Les « ajustements » prévus par les projets de décret sur l’AME

Les projets de décrets ont été soumis pour avis au conseil de la Caisse nationale d'assurance maladie (Cnam) et entendent durcir l'accès à l'AME.

Un panier de soins réduit

Dans le détail, le gouvernement souhaiterait :

  • Exclure la balnéothérapie du panier de soins pris en charge par l’AME. Sachant que les cures thermales sont déjà exclues du dispositif, difficile de savoir de quoi parle ici le Premier ministre.
  • « Soumettre à accord préalable » certains soins aujourd’hui accessibles sans cette condition, après neuf mois de présence sur le territoire : certains actes de kinésithérapie, les lunettes, les audioprothèses, les soins prothétiques dentaires et les transports sanitaires pour des soins programmés non urgents en ville.

Des conditions d’accès plus strictes

L’AME est d’ores et déjà conditionnée aux ressources du demandeur, qui ne doit pas gagner plus de 843 euros par mois. Mais actuellement, les services de l’Etat prennent seulement en compte les ressources des personnes à la charge du demandeur. Désormais, le gouvernement entend prendre en compte les revenus de l’ensemble des membres du foyer dans l’appréciation des conditions de ressources.
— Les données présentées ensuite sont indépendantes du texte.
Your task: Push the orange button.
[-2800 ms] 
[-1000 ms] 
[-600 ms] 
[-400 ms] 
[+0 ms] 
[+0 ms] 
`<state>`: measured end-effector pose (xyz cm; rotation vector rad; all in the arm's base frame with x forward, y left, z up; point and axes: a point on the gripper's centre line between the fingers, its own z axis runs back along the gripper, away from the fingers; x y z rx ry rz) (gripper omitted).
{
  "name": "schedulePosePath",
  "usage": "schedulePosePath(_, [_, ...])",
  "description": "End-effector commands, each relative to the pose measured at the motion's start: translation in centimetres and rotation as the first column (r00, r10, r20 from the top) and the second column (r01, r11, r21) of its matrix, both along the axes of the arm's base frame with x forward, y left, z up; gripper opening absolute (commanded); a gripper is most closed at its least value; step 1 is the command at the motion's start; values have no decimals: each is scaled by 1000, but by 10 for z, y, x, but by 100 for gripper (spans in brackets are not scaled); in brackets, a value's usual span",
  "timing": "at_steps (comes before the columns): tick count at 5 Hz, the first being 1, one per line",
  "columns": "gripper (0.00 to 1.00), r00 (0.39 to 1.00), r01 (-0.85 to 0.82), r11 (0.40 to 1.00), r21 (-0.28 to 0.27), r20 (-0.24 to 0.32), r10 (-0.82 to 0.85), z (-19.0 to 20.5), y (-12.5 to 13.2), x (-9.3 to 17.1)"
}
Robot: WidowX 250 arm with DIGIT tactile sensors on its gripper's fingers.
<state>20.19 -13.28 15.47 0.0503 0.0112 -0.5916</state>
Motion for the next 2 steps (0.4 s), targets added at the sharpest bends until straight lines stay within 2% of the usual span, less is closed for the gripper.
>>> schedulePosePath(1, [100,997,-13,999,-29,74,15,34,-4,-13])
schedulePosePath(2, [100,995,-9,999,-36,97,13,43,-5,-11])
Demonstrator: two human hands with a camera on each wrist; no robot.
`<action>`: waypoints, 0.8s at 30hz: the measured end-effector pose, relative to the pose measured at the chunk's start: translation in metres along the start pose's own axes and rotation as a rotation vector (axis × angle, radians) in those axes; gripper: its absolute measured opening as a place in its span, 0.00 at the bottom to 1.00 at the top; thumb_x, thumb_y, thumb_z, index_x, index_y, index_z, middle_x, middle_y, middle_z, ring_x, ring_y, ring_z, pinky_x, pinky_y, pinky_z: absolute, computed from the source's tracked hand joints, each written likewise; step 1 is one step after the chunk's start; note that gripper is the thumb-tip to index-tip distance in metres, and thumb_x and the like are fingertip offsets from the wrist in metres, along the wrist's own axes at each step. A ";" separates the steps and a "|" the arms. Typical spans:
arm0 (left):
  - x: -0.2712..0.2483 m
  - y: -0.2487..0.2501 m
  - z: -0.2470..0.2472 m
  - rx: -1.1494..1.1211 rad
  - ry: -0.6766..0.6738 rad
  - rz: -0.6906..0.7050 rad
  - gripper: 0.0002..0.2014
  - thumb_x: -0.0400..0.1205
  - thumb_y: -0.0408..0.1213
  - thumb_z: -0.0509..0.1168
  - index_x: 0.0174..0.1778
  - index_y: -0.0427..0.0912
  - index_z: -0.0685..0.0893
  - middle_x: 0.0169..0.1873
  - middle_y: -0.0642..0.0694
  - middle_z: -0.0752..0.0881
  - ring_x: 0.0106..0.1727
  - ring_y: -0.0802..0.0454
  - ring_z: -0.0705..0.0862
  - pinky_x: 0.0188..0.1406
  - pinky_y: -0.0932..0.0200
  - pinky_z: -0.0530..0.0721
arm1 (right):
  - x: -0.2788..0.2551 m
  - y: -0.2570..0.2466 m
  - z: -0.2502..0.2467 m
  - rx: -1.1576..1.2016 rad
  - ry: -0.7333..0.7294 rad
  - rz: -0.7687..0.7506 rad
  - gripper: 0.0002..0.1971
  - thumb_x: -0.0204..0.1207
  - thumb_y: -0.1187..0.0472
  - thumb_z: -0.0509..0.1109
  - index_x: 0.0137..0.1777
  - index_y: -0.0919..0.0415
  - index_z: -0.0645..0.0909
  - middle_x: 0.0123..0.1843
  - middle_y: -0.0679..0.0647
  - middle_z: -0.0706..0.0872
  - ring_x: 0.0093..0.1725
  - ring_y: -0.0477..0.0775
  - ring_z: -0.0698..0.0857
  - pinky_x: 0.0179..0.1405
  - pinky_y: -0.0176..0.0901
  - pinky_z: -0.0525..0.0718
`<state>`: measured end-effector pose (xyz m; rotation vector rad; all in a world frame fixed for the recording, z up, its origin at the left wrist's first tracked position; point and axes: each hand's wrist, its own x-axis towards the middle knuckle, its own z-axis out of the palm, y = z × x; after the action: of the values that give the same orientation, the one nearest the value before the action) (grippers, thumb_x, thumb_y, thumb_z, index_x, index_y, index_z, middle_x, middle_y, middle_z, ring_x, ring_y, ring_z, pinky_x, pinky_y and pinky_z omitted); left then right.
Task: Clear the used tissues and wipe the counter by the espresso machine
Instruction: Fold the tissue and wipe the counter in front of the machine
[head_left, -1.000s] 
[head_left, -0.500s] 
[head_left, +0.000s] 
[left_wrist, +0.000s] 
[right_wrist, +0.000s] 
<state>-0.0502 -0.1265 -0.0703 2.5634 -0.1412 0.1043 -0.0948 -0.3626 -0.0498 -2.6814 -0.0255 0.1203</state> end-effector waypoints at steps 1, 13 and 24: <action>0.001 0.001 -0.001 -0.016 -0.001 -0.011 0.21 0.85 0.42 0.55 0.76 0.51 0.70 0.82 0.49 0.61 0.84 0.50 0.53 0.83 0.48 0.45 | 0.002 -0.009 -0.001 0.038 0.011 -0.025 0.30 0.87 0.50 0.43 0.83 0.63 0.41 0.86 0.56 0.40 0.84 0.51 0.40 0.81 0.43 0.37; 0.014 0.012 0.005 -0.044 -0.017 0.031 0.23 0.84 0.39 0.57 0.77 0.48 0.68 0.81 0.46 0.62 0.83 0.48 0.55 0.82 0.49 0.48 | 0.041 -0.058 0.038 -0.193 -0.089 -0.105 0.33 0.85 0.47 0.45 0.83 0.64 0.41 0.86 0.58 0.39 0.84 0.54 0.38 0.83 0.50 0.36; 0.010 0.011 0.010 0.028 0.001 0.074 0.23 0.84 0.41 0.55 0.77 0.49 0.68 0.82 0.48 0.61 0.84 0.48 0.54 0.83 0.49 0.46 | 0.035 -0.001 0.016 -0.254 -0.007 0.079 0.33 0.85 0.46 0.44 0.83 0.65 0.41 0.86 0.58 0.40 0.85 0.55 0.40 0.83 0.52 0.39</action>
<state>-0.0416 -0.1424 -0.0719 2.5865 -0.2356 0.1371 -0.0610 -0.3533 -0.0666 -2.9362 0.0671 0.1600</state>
Autrement dit, si un demandeur de l’AME est en couple avec une personne en situation régulière, les ressources de cette personne seraient prises en compte pour déterminer l’éligibilité du demandeur à l’AME. Une mesure déjà proposée dans un rapport sénatorial en juillet dernier, qui n'avait pas manqué de faire réagir les ONG, dont Women for Women France :

« Cette mesure contraindra des centaines de milliers de femmes en France à obtenir l’autorisation de leur conjoint pour se soigner et forcera des dizaines de milliers de victimes de violences conjugales, de proxénétisme ou de traite des êtres humains à demander l’autorisation de leur agresseur pour accéder à des soins post-violences ».

Un autre décret vise à ajouter à la liste des pièces justificatives à fournir pour constituer le dossier de demande d’AME « la présentation de documents d’identité comportant une photographie ».

Des mesures qui ne remettraient pas en cause le dispositif AME

Le ministère de la Santé assure que « les mesures proposées ne remettent nullement en cause le dispositif de l'AME, mais constituent des ajustements conformes aux recommandations du rapport Evin-Stéfanini ». Paru en décembre 2023, ce rapport avait conclu que l’AME est un dispositif sanitaire « utile, maîtrisé pour l’essentiel, mais exposé à l’augmentation récente du nombre de ses bénéficiaires ».

Si en 20 ans, l’AME a plus que triplé son budget et doublé le nombre de ses bénéficiaires, elle ne représente que 0,5 % des dépenses de santé en France. Par ailleurs, selon une étude de l’IRDES publiée en 2019, seules 51% des personnes éligibles à l’AME en seraient réellement bénéficiaires.

Alors, l’AME va-t-elle subir un coup de rabot ? Rien n’est moins sûr, en raison de la probable chute, le 8 septembre prochain, du Premier ministre Bayrou lors du vote de confiance.